The rest of Asia has reacted quickly to the outbreak, with resultant disruptions across many counties being great. The virus has impacted virtually every aspect of public life in many more countries. Japan has closed all schools until April. The Japanese government ordered thirteen million students to return home, causing instant joy to many school kids while leaving their parents scratching their heads as to what to do with them and how to reconfigure their lives so as to still go to work. Horse races at the Nakayama Racecourse ran without spectators; baseball games across Japan are played now without any audience, after the Japanese government’s edict that all sporting and entertainment events must be cancelled or postponed. The fate of this summer’s Olympics, due to be held in Tokyo, hangs in the balance. There was the equally strange sight of models at a Tokyo spring collection walking around in the latest fashions with no one in attendance to look or admire them – people’s minds are on other things. No one in Japan or anywhere else knows how when – and even if – this is going to end anytime soon.

Nowhere is this more so than in a place that is neither a country nor a continent, namely, the money markets of the world. There may be panic buying across the world for hand sanitizers and such like, but on the world’s stock exchanges there has been panic selling.

Wall Street’s record-breaking 11-year “bull market” finally has come to an end.

US stock markets had had an unprecedented run since 2009 with a bull market of gains and yet more gains for investors.  However, as the news of the pandemic spread so too did panic among those investors across the globe. Shares have been sold off shares in all sectors. The Dow Jones Industrial Average has now fallen 20% from its most recent highs – thus finally signaling the beginning of a “bear market”. Tellingly, the Dow Jones had a period of six days recently when it went high and then low by 1,000 points or more. This sort of fluctuation has only occurred on three other occasions in all its history.

Banking executives have tried to stress that the US financial system is robust. “This is not a financial crisis,” said Brian Moynihan, chief executive of Bank of America. Yet, economists predict more falls to come and with that the specter of the US moving into recession.

President Trump said: “Prior to the coronavirus it was all go. The numbers were fantastic. Now we are hitting a patch. We are going to do something about getting rid of this virus as quickly as possible. … I think there will be a pent-up demand when this is gone”. Let’s hope so.

The first inauguration of Franklin D. Roosevelt as the 32nd President of the United States took place on Saturday, March 4, 1933. It came at a bleak time in the country’s history with the economy in deep recession.

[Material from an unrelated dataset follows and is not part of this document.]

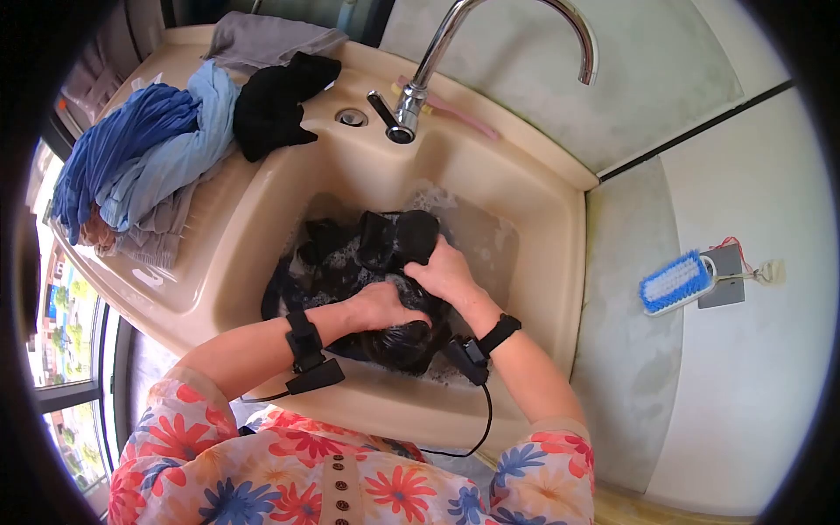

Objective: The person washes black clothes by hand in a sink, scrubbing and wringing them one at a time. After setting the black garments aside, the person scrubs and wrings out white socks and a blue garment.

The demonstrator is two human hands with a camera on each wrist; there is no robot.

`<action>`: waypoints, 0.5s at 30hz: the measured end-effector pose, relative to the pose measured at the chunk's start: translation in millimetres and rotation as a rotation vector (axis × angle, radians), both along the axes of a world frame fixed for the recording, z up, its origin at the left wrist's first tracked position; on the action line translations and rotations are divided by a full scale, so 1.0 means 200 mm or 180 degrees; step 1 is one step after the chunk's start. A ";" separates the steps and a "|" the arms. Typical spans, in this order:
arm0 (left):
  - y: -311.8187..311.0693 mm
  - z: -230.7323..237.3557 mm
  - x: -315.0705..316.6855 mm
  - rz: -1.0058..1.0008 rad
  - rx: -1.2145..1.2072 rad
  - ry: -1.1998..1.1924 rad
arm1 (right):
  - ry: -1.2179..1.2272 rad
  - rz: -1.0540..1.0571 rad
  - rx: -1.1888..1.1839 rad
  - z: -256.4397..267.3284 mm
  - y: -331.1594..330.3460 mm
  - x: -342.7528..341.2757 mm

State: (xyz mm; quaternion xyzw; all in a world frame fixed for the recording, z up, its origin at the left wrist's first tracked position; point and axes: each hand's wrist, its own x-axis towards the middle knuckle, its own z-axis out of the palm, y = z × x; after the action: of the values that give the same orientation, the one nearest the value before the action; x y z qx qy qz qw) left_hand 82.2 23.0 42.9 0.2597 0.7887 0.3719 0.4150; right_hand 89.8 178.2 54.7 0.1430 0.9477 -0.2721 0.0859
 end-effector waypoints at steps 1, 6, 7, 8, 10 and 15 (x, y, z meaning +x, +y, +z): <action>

The new president had this to say:

“So, first of all, let me assert my firm belief that the only thing we have to fear is… fear itself — nameless, unreasoning, unjustified terror, which paralyzes needed efforts to convert retreat into advance. In every dark hour of our national life a leadership of frankness and of vigor has met with that understanding and support of the people themselves, which is essential to victory. And I am convinced that you will again give that support to leadership in these critical days.”

True then, true today.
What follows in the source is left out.